The focus of this approach is the child…Sound familiar? But wait! What is unique about the Reggio model is not only do we focus on the child, we allow them to take the lead.

“Its founder, Loris Malaguzzi (1920-1994), espoused social constructivism as in the work of Piaget, Vygotsky, and Dewey” (Johnson, et al., 2005).

Through keen observations, anecdotal notes and conferencing with the child we gain further insight into the child and their interests. With the collaboration of the educators, community members, other parents and the children we learn each other’s needs and how we can support one another in this experiential style of learning. Communication is the cornerstone for success. If we are learning through the child than we need to include the child in the project-based learning process.

We live in a society that needs proof: proof of success, proof of moving ahead, proof of people doing their jobs. The proof that children are successful has been developed through report cards. Is this really the best model? In the Reggio approach assessments are not devised from a report card and standardized comments but a collection of drawings, paintings, sculptures, photos, videos and sound recordings. These examples provide an in-depth view of child’s progress.

This sound great, but how can I implement this model?

Although theme-based curriculum provides a sense of comfort and routine for many educators and parents alike, it is important to allow yourself to dive into the not-so-familiar and take the lead from the child. As educators, we know that many in society underestimate the mind of the early child but as educators, we know better. These inquisitive little minds are sponges to the opportunities we allow them to explore in. Providing open-ended materials is a great way to get started and for educators to still feel ‘safe’ with this practice. Another great way to examine the child’s interests is by observing play, both inside and outside the classroom environment.

Take the children for a walk, observe what they are looking at, and take note of the questions they ask. For example, if you happen to talk a fall walk excursion, note their verbal and non-verbal cues. Do they appear cold? Do they smell the leaves? Did they pick up an acorn? Once you have determined a point of interest, bring in the real materials that reflect their interests from your observations. Choose books, develop songs and poetry together based on their experiences, and create centres that allow them to mimic the behaviour that occurred of the excursion.

Once children are able to make connections to their learning, their comprehension is deepened and the learning is authentic and rich. These benefits are much greater than you would get out of a pre-determined unit of pre-cut shapes and booklets.
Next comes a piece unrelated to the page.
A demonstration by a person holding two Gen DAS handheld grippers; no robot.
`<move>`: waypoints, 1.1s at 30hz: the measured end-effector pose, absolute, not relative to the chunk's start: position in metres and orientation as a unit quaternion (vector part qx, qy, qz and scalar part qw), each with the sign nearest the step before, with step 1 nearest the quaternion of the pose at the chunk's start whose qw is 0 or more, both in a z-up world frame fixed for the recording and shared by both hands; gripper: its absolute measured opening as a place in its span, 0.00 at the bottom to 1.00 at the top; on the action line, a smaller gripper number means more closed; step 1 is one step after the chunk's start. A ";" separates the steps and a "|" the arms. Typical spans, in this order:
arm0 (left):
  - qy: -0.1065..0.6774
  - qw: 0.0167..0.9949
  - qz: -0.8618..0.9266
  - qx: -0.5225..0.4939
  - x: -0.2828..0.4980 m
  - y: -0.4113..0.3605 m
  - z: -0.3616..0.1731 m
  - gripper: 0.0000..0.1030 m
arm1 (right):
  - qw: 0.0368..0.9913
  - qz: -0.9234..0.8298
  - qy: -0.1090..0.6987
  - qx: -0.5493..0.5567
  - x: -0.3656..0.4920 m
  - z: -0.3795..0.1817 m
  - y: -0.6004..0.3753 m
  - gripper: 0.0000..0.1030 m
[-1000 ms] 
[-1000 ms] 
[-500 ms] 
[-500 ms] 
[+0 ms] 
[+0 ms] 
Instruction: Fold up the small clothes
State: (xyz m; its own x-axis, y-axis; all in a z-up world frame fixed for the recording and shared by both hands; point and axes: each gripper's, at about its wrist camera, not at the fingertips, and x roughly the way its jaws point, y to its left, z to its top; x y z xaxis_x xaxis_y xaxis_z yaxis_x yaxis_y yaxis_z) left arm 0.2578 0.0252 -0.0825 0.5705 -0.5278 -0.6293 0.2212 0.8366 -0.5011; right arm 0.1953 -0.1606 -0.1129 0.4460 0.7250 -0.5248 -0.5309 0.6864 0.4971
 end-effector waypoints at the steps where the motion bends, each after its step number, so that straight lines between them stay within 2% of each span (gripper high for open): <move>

Things to keep in mind when setting up the classroom environment:

  • Try to avoid set ‘examples’. Open ended materials are the key to exploration.
  • It is OK if they painted a brown bear purple.
  • Bring nature into the learning environment such as rocks, pine cones, sticks. Use these materials to draw, paint, count or tell stories with.
  • Make it cross curricular. Math manipulatives ARE allowed to venture off the ‘math table’.
  • Create open spaces, allow for flow instead of closed off spaces.
  • If you are fortunate enough to have a room with windows, keep the blind open and let the world in.
  • Include yoga mats in the language/reading corner – this provides a safe, cozy and easy to clean space.
  • Stay organized. With all those observations you will need to have a couple things on hand such as file folders, clip boards, digital camera, voice recorders, etc.
  • Work together. If you are fortunate enough to have more than one educator in the room, use this to your advantage. Develop a game plan in terms of observations and planning.
  • Take real photos of centres and other equipment in the room and label.
  • Post photos of the children in the classroom exploring, learning and when out on excursions.
  • The atmosphere in the class should be light, full of energy and optimism and ooze of creativity from both the children and educators.

So get out there. Create memories, magic and moments!

Lisa Hogan, MEd., BEd., OCT, BASc. & ECE, lives in Ontario, Canada.